This study is a part of an ongoing prospective study conducted in Tianjin and Wuqiang, which was designed to explore the relationship between iodine status during pregnancy and neonatal Thyroid stimulating hormone (TSH) and infants’ physical growth at 18-24 months old. These two areas are adjacent, with similar geography, culture, dietary habits, and food and water iodine concentration. Wuqiang is a county in Hebei Province, where the iodine content in drinking water is <15.0μg/L and both crude salt (non-iodized) and refined iodized salt are consumed. In a pilot study among 77 pregnant women in Wuqiang the 24-h UIC was 108 (69, 163) μg/L, and 67.6% of the UIC values were <150μg/L. Therefore, ?Wuqiang was chosen as a mildly iodine-deficient region for this study. Tianjin, where iodized salt is the main source of iodine, is iodine sufficient (8).

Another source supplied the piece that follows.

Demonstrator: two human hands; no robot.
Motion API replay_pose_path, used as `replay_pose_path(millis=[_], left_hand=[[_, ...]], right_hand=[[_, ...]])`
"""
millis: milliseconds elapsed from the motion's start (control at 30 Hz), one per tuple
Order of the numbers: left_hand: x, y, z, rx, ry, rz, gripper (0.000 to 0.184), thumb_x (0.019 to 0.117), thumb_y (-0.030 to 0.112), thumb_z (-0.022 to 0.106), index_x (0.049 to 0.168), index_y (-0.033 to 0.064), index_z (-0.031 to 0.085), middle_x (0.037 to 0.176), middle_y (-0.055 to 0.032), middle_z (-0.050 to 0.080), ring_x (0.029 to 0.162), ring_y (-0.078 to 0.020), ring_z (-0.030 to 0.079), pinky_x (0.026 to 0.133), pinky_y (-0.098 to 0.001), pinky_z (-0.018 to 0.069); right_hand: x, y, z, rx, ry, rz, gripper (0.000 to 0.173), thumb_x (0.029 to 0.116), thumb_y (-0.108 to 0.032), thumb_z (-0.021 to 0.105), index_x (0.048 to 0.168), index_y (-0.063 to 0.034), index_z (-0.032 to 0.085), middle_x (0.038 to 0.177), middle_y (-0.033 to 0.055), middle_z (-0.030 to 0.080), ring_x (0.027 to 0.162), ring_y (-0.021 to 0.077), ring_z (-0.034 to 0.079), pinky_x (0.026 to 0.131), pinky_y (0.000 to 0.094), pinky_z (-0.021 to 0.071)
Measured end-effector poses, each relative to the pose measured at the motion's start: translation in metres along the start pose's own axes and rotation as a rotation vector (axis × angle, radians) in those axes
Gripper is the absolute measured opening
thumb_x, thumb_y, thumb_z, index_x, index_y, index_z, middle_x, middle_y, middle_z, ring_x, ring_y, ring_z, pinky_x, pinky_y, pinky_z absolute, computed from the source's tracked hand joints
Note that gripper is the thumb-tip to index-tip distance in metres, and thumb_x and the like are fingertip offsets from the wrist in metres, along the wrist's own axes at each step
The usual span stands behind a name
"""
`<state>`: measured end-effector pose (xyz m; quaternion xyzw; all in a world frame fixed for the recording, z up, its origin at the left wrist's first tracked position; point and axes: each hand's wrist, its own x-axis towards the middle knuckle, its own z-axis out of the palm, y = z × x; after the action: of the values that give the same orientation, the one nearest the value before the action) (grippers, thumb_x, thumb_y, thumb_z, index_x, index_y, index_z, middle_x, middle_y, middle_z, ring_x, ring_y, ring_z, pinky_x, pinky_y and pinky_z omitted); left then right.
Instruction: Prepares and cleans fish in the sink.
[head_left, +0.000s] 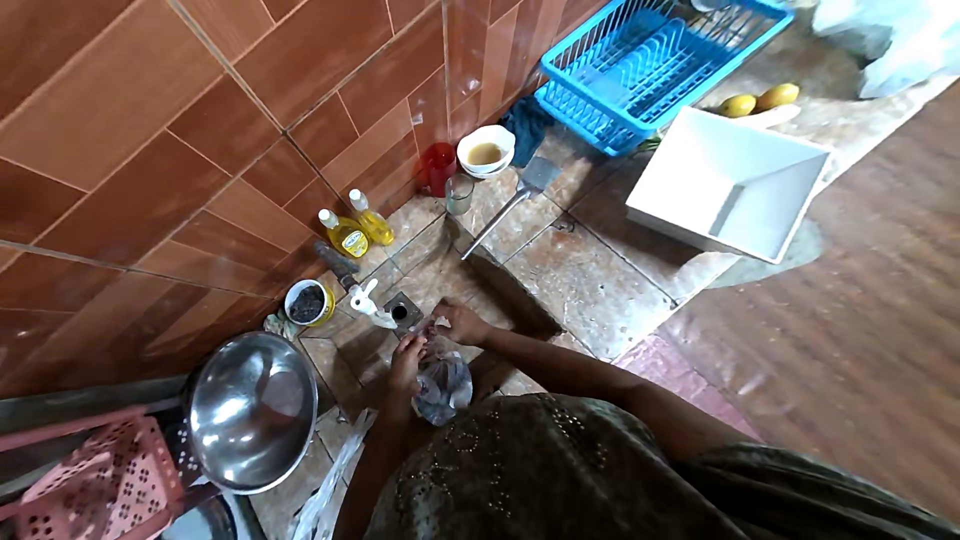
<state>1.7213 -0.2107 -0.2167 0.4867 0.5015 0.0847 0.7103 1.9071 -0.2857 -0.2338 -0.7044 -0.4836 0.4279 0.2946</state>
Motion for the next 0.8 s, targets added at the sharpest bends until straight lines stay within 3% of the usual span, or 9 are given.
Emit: replay_pose_path(millis=[100, 167, 233, 300, 333, 400, 567, 667, 800], left_hand=[[0.001, 0.002, 0.002, 0.104, -0.054, 0.057, 0.026, 0.1054, 0.014, 0.055, 0.122, -0.0055, 0.060, 0.117, -0.0169, 0.065, 0.103, -0.0196, 0.064, 0.092, -0.0370, 0.0548], [-0.001, 0.004, 0.002, 0.179, -0.094, 0.088, 0.023, 0.1047, 0.013, 0.056, 0.119, -0.0048, 0.061, 0.113, -0.0146, 0.065, 0.100, -0.0175, 0.064, 0.090, -0.0351, 0.0549], [-0.003, 0.004, 0.000, 0.185, -0.116, 0.101, 0.022, 0.1040, 0.011, 0.057, 0.119, -0.0045, 0.062, 0.113, -0.0136, 0.065, 0.100, -0.0162, 0.064, 0.090, -0.0337, 0.0553], [-0.004, 0.001, -0.002, 0.119, -0.123, 0.085, 0.024, 0.1042, 0.012, 0.056, 0.121, -0.0046, 0.061, 0.116, -0.0137, 0.065, 0.102, -0.0169, 0.064, 0.092, -0.0347, 0.0548], [-0.006, -0.001, -0.002, 0.054, -0.121, 0.059, 0.026, 0.1048, 0.012, 0.054, 0.124, -0.0042, 0.060, 0.119, -0.0141, 0.064, 0.105, -0.0182, 0.063, 0.093, -0.0363, 0.0539], [-0.010, -0.003, 0.002, -0.071, -0.110, 0.010, 0.027, 0.1057, 0.011, 0.052, 0.128, -0.0029, 0.059, 0.121, -0.0132, 0.064, 0.106, -0.0187, 0.063, 0.094, -0.0367, 0.0531], [-0.018, -0.006, 0.021, -0.148, -0.113, -0.001, 0.019, 0.1060, 0.008, 0.048, 0.118, -0.0020, 0.060, 0.103, -0.0087, 0.065, 0.092, -0.0156, 0.063, 0.087, -0.0329, 0.0540], [-0.023, 0.001, 0.022, -0.186, -0.088, -0.019, 0.024, 0.1082, 0.011, 0.044, 0.123, -0.0036, 0.056, 0.107, -0.0121, 0.066, 0.095, -0.0176, 0.064, 0.088, -0.0349, 0.0542], [-0.018, -0.002, 0.008, -0.150, -0.067, -0.032, 0.022, 0.1083, 0.011, 0.044, 0.122, -0.0038, 0.055, 0.108, -0.0128, 0.064, 0.094, -0.0184, 0.065, 0.087, -0.0353, 0.0557]], right_hand=[[-0.005, -0.009, 0.013, 0.213, -0.125, 0.204, 0.042, 0.1042, -0.035, 0.056, 0.125, -0.0004, 0.067, 0.120, 0.0189, 0.069, 0.110, 0.0285, 0.067, 0.102, 0.0491, 0.0498], [-0.006, -0.010, 0.022, 0.493, -0.133, 0.332, 0.038, 0.1038, -0.029, 0.060, 0.126, 0.0016, 0.064, 0.109, 0.0155, 0.068, 0.090, 0.0200, 0.067, 0.085, 0.0388, 0.0557], [-0.007, -0.009, 0.026, 0.615, -0.112, 0.375, 0.032, 0.1005, -0.022, 0.065, 0.121, 0.0033, 0.063, 0.103, 0.0138, 0.067, 0.082, 0.0163, 0.065, 0.077, 0.0348, 0.0565], [-0.006, -0.009, 0.023, 0.435, -0.114, 0.299, 0.030, 0.0984, -0.019, 0.066, 0.117, 0.0044, 0.065, 0.105, 0.0159, 0.068, 0.089, 0.0200, 0.065, 0.085, 0.0384, 0.0545], [-0.005, -0.012, 0.018, 0.283, -0.133, 0.252, 0.031, 0.0985, -0.020, 0.065, 0.119, 0.0042, 0.066, 0.112, 0.0192, 0.069, 0.102, 0.0269, 0.067, 0.096, 0.0457, 0.0523], [-0.006, -0.016, 0.013, 0.046, -0.154, 0.194, 0.033, 0.0978, -0.022, 0.064, 0.120, 0.0027, 0.065, 0.118, 0.0222, 0.068, 0.114, 0.0360, 0.065, 0.102, 0.0560, 0.0478], [-0.006, -0.008, 0.012, -0.111, -0.109, 0.319, 0.041, 0.0947, -0.021, 0.065, 0.127, 0.0035, 0.060, 0.125, 0.0265, 0.064, 0.120, 0.0430, 0.061, 0.101, 0.0620, 0.0474], [-0.011, 0.016, -0.001, -0.086, -0.023, 0.450, 0.043, 0.0984, -0.026, 0.062, 0.131, 0.0019, 0.059, 0.129, 0.0278, 0.063, 0.122, 0.0454, 0.060, 0.102, 0.0645, 0.0466], [-0.019, 0.056, -0.024, -0.116, 0.008, 0.460, 0.042, 0.1013, -0.029, 0.061, 0.129, 0.0026, 0.060, 0.125, 0.0277, 0.065, 0.120, 0.0455, 0.062, 0.102, 0.0633, 0.0470]])
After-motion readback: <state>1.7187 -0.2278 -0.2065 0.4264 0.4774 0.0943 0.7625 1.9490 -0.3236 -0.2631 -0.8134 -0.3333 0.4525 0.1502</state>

All subjects were recruited from the Departments of Obstetrics in ?Tanggu Maternity Hospital, Tianjin and the Wuqiang Center of Diseases Prevention and Control, Hebei from March 2016 to June 2018. All pregnant women presenting for their routine antenatal care during pregnancy were invited to participate in our study after a general description of the project. The gestational week was determined based on the results of the ultrasound examination of the pregnant woman’s abdomen or the time of the last menstruation. Women aged 20-35 years with no previous history of thyroid disease, no use of thyroidrelated medications, and no other chronic diseases were eligible for inclusion. Pregnant women who had lived in the local area for less than 5 years or who were using iodine supplements were excluded. Pregnant women were recalled back 18-24 months after delivery and were investigated, until to December 2019, 469 mother-infant pairs were recruited. All research protocols were approved by the Medical Ethics Committee of Tianjin Medical University, all procedures performed in the study were in accordance with the ethical standards of the committee and with the 1964 Helsinki declaration. All participants provided written informed consent after research protocols were carefully explained to them (Ethical approval number: NCT03710148).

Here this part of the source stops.